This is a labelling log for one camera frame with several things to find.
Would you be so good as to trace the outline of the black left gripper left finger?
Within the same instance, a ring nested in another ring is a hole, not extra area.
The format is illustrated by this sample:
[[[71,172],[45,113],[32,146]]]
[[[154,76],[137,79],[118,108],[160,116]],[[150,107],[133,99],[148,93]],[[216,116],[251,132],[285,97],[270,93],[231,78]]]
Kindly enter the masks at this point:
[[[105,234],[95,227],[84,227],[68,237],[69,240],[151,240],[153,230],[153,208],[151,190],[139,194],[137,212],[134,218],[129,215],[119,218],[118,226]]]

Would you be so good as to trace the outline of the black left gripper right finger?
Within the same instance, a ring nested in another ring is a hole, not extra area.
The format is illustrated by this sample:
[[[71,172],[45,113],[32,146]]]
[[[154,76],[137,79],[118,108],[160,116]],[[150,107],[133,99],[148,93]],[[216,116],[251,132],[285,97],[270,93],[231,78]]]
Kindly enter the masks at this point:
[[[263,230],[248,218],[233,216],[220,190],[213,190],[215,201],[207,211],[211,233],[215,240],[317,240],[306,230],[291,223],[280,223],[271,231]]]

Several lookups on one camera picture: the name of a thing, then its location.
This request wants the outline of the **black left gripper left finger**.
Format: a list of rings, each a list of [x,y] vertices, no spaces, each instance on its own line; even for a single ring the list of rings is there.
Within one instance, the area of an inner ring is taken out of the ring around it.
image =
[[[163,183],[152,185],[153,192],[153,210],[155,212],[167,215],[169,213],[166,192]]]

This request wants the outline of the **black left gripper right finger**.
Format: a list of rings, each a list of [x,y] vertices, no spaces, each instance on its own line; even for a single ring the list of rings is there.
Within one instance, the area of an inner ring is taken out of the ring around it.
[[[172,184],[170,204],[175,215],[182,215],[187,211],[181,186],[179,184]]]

◆ What the exercise asks: Scan the records above for the word "black" and return every line where it occurs.

◆ Answer box:
Would you be so good as to trace the outline of the black left gripper left finger?
Would you be so good as to trace the outline of the black left gripper right finger?
This request wants the outline of the **black left gripper left finger**.
This request wants the outline of the **black left gripper right finger**.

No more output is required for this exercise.